» Activity
The answer must be the full listing, reproduced word for word.

» Records shown
┄┄┄┄┄┄
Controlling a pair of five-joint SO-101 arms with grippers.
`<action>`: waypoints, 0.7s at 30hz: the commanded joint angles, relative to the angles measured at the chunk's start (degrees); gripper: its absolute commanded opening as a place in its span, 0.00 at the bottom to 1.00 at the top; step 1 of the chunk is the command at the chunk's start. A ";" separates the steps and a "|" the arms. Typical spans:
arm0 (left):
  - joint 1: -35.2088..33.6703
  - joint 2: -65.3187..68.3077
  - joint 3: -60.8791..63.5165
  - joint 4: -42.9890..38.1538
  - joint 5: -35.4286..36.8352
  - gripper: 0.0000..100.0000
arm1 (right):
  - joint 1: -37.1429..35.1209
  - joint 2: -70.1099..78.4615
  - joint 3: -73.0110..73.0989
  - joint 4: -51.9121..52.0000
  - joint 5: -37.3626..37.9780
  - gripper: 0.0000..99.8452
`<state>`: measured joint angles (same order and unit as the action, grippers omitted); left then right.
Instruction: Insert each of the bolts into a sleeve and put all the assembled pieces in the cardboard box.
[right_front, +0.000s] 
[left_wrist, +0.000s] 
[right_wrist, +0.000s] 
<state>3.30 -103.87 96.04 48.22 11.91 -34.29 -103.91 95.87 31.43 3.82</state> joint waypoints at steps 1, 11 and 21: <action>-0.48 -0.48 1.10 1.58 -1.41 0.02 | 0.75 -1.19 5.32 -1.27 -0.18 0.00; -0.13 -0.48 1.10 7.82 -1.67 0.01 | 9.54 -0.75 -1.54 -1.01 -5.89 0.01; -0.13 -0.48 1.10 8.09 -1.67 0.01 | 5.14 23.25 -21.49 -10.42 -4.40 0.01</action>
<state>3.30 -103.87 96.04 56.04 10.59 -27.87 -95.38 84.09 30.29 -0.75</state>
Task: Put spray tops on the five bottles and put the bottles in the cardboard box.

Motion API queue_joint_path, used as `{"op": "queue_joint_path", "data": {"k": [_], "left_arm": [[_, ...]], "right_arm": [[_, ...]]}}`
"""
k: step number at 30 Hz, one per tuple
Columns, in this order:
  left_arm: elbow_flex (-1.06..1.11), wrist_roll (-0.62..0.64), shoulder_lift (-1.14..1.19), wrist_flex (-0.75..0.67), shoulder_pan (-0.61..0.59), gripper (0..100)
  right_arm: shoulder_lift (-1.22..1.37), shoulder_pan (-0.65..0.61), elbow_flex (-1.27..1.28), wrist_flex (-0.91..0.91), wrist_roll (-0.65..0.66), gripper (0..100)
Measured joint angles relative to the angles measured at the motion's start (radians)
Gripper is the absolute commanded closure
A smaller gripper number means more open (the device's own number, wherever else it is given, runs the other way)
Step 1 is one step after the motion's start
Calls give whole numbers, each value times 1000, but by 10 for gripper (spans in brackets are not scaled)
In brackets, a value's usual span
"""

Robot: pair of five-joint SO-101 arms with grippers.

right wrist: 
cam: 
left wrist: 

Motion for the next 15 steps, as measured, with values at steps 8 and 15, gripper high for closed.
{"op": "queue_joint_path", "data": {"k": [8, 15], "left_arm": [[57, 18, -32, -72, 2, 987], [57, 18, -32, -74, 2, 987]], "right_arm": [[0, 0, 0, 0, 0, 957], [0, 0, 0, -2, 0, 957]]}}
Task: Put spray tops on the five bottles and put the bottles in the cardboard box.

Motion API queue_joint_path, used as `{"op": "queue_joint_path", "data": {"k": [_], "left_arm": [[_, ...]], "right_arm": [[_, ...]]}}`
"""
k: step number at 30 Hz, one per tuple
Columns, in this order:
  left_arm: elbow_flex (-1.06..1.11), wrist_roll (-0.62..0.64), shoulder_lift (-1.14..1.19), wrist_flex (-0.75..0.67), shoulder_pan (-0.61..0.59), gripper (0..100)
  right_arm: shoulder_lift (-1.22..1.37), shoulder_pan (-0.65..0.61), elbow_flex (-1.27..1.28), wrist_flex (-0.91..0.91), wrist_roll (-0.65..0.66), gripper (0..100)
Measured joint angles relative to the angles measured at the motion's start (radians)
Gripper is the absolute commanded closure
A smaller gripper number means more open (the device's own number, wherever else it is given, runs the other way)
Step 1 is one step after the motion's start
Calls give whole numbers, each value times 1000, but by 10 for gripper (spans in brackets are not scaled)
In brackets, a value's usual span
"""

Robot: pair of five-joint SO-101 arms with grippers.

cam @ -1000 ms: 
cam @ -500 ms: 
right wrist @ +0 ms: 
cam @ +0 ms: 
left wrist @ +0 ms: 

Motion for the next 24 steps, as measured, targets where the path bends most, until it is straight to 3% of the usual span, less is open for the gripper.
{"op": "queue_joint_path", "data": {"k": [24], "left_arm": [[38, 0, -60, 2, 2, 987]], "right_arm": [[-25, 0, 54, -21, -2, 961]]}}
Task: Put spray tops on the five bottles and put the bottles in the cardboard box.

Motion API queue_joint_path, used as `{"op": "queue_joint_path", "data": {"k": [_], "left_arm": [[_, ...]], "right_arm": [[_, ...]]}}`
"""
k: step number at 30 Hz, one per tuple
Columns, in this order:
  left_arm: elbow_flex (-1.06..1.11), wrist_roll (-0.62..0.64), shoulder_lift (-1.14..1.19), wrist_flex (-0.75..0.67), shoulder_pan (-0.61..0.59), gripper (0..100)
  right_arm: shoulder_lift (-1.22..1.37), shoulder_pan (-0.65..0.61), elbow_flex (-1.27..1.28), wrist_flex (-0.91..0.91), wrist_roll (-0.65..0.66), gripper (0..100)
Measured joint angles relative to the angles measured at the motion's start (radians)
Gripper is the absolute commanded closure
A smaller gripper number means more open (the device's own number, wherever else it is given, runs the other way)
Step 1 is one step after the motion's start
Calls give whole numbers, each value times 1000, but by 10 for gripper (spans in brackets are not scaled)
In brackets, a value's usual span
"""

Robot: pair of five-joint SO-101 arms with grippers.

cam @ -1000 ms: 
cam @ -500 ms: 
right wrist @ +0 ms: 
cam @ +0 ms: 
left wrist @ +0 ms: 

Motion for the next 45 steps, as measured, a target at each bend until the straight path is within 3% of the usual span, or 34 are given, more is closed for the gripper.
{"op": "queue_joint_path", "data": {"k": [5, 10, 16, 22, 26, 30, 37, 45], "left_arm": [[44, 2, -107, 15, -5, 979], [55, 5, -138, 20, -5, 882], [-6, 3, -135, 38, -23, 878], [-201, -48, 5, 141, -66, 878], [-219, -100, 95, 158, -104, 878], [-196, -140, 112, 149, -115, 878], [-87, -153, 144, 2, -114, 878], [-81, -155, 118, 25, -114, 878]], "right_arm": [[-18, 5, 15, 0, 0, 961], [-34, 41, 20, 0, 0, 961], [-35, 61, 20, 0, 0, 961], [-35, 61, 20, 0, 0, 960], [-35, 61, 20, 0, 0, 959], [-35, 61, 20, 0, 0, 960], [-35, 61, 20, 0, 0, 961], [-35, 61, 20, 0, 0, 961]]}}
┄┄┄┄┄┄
» Response for this exercise
Controlling a pair of five-joint SO-101 arms with grippers.
`<action>`: waypoints, 0.7s at 30hz: the commanded joint angles, relative to the angles measured at the chunk's start (degrees); gripper: its absolute commanded opening as a place in its span, 0.00 at the bottom to 1.00 at the top; step 1 of the chunk is the command at the chunk's start. A ";" separates the steps and a "|" the arms. Typical spans:
arm0 (left):
  - joint 1: -35.2088..33.6703
  - joint 2: -65.3187..68.3077
  - joint 3: -60.8791..63.5165
  - joint 4: -42.9890..38.1538
  - joint 5: -35.4286..36.8352
  - gripper: 0.0000..100.0000
arm1 (right):
  - joint 1: -37.1429..35.1209
  - joint 2: -70.1099..78.4615
  - joint 3: -73.0110..73.0989
  - joint 4: -51.9121..52.0000
  - joint 5: -37.3626..37.9780
  - gripper: 0.0000..99.8452
`<state>`: measured joint angles (same order and unit as the action, grippers omitted); left then right.
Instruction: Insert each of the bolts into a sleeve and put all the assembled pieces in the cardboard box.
[right_front, +0.000s] 
[left_wrist, +0.000s] 
[right_wrist, +0.000s] 
<state>3.30 -103.87 96.04 48.22 11.91 -34.29 -103.91 95.87 31.43 3.82</state> joint waypoints at steps 1, 11 and 21: <action>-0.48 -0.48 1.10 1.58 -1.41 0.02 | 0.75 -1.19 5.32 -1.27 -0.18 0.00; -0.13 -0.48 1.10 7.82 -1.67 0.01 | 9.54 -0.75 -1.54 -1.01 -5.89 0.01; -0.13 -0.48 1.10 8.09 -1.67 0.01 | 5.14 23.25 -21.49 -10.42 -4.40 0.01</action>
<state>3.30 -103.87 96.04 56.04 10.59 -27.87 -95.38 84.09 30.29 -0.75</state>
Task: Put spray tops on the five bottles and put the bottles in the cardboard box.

Motion API queue_joint_path, used as `{"op": "queue_joint_path", "data": {"k": [_], "left_arm": [[_, ...]], "right_arm": [[_, ...]]}}`
"""
k: step number at 30 Hz, one per tuple
Columns, in this order:
  left_arm: elbow_flex (-1.06..1.11), wrist_roll (-0.62..0.64), shoulder_lift (-1.14..1.19), wrist_flex (-0.75..0.67), shoulder_pan (-0.61..0.59), gripper (0..100)
  right_arm: shoulder_lift (-1.22..1.37), shoulder_pan (-0.65..0.61), elbow_flex (-1.27..1.28), wrist_flex (-0.91..0.91), wrist_roll (-0.65..0.66), gripper (0..100)
Measured joint angles relative to the angles measured at the motion's start (radians)
Gripper is the absolute commanded closure
A smaller gripper number means more open (the device's own number, wherever else it is given, runs the other way)
Step 1 is one step after the motion's start
Calls give whole numbers, each value times 1000, but by 10 for gripper (spans in brackets are not scaled)
In brackets, a value's usual span
"""

Robot: pair of five-joint SO-101 arms with grippers.

right wrist: 
cam: 
left wrist: 

Motion for the next 15 steps, as measured, with values at steps 8 and 15, gripper high for closed.
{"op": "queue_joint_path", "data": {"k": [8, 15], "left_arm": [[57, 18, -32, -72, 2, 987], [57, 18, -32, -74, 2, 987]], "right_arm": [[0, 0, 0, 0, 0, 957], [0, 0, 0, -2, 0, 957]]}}
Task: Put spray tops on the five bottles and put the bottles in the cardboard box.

Motion API queue_joint_path, used as `{"op": "queue_joint_path", "data": {"k": [_], "left_arm": [[_, ...]], "right_arm": [[_, ...]]}}`
"""
k: step number at 30 Hz, one per tuple
Columns, in this order:
  left_arm: elbow_flex (-1.06..1.11), wrist_roll (-0.62..0.64), shoulder_lift (-1.14..1.19), wrist_flex (-0.75..0.67), shoulder_pan (-0.61..0.59), gripper (0..100)
  right_arm: shoulder_lift (-1.22..1.37), shoulder_pan (-0.65..0.61), elbow_flex (-1.27..1.28), wrist_flex (-0.91..0.91), wrist_roll (-0.65..0.66), gripper (0..100)
Measured joint angles relative to the angles measured at the motion's start (radians)
Gripper is the absolute commanded closure
A smaller gripper number means more open (the device's own number, wherever else it is given, runs the other way)
Step 1 is one step after the motion's start
Calls give whole numbers, each value times 1000, but by 10 for gripper (spans in brackets are not scaled)
In brackets, a value's usual span
"""

Robot: pair of five-joint SO-101 arms with grippers.

cam @ -1000 ms: 
cam @ -500 ms: 
right wrist @ +0 ms: 
cam @ +0 ms: 
left wrist @ +0 ms: 

Motion for the next 24 steps, as measured, targets where the path bends most, until it is straight to 3% of the usual span, less is open for the gripper.
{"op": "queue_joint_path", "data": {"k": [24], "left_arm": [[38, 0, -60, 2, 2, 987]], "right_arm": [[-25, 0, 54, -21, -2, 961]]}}
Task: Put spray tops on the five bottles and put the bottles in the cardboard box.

Motion API queue_joint_path, used as `{"op": "queue_joint_path", "data": {"k": [_], "left_arm": [[_, ...]], "right_arm": [[_, ...]]}}`
"""
k: step number at 30 Hz, one per tuple
Columns, in this order:
  left_arm: elbow_flex (-1.06..1.11), wrist_roll (-0.62..0.64), shoulder_lift (-1.14..1.19), wrist_flex (-0.75..0.67), shoulder_pan (-0.61..0.59), gripper (0..100)
  right_arm: shoulder_lift (-1.22..1.37), shoulder_pan (-0.65..0.61), elbow_flex (-1.27..1.28), wrist_flex (-0.91..0.91), wrist_roll (-0.65..0.66), gripper (0..100)
Measured joint angles relative to the angles measured at the motion's start (radians)
Gripper is the absolute commanded closure
A smaller gripper number means more open (the device's own number, wherever else it is given, runs the other way)
Step 1 is one step after the motion's start
Calls give whole numbers, each value times 1000, but by 10 for gripper (spans in brackets are not scaled)
In brackets, a value's usual span
"""

Robot: pair of five-joint SO-101 arms with grippers.

cam @ -1000 ms: 
cam @ -500 ms: 
right wrist @ +0 ms: 
cam @ +0 ms: 
left wrist @ +0 ms: 

Motion for the next 45 steps, as measured, a target at each bend until the straight path is within 3% of the usual span, or 34 are given, more is closed for the gripper.
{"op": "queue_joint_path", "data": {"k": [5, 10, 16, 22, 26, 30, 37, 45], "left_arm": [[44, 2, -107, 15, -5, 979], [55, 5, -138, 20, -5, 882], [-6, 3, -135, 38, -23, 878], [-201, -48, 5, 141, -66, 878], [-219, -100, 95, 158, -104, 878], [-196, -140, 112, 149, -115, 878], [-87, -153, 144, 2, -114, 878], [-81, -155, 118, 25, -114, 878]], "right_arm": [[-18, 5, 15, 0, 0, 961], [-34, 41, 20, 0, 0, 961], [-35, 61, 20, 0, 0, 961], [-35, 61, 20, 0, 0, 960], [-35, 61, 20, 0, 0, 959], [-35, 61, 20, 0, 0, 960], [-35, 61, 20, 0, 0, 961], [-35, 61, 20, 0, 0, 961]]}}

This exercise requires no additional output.